The "vast majority" of borrowers are approved for reverse mortgages through the program administered by the Department of Housing and Urban Development, the brief found. The program protects borrowers from the risk that the lender won't be able to provide funds and protects the lender from the risk that the borrower's loan balance will exceed the property's value when it's sold.
The property could end up in foreclosure, the brief noted, if borrowers exhaust their HECM funds, which the lender may use to pay property taxes and insurance payments borrowers can't make on their own.
"In the wake of the financial crisis, a rising default rate – which hit 10% in 2013 – coupled with a negative balance in HUD's insurance fund generated concerns about the plight of troubled borrowers and the program's solvency," according to CRR.

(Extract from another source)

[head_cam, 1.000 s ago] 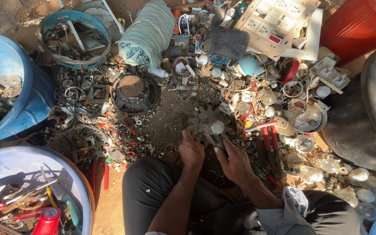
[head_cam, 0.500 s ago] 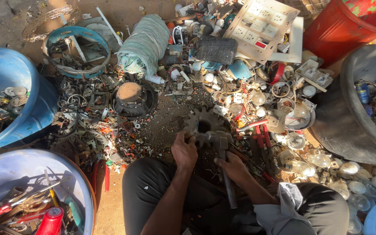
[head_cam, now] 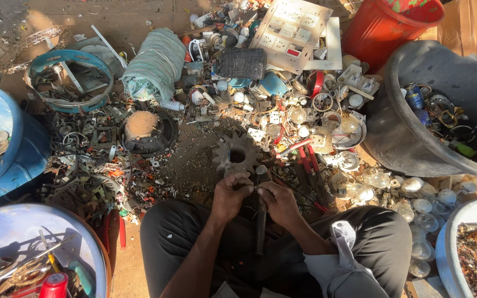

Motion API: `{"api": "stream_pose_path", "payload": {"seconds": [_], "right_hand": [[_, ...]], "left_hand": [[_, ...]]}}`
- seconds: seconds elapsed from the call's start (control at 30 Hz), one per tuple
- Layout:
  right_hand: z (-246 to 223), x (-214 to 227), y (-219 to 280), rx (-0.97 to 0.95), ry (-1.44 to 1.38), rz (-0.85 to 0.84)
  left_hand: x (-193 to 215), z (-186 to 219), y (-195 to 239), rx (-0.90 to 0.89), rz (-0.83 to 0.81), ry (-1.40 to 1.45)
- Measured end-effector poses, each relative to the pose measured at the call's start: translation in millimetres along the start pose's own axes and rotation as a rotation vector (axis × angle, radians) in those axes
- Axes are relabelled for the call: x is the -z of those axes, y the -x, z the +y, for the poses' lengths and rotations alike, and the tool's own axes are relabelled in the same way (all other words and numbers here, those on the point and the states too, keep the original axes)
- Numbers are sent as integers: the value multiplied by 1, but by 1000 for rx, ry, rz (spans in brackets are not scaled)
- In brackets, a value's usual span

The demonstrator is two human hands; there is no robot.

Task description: The person sits on the ground amidst a pile of electronic waste and uses a hammer and pliers to dismantle various components. They strike a metal gear-like object to break it apart and then use pliers to pull out copper wire from a white plastic housing. The person also breaks open a white circular plastic object to extract internal parts.

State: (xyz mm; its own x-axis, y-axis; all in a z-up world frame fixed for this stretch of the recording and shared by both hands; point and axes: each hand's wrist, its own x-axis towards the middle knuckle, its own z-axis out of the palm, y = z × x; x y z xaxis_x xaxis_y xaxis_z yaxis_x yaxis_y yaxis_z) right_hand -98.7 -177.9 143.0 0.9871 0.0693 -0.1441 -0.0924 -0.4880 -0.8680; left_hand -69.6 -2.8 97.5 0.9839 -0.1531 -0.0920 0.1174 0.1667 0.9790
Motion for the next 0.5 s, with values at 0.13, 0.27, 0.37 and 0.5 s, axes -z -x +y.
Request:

HUD announced changes in 2013 to HECM rules, including limits on how much borrowers can withdraw initially, and an assessment of their ability to pay property taxes and homeowners insurance prior to approving the mortgage.
As of 2013, borrowers could only take 60% of the initial principal limit on their reverse mortgage in the first year. The new underwriting rules took effect in April 2015.
Those changes may well have a positive effect. CRR referred to a 2015 study published in the Journal of Urban Economics, and conducted by Stephanie Moulton, Donald Haurin and Wei Shi of Ohio State University, that found withdrawal limits and escrow requirements significantly reduced the probability of default. They also reduced the likelihood that consumers would take out a reverse mortgage at all.
The study analyzed confidential data from ClearPoint Credit Counseling, a nonprofit that provides financial counseling to consumers, on households that received debt counseling services between 2006 and 2011, including demographics, credit scores and other financial health metrics. Of the almost 28,000 households that received counseling, 58% took out a reverse mortgage. That information was compared to data from HUD on reverse mortgage originations, withdrawals, terminations and defaults.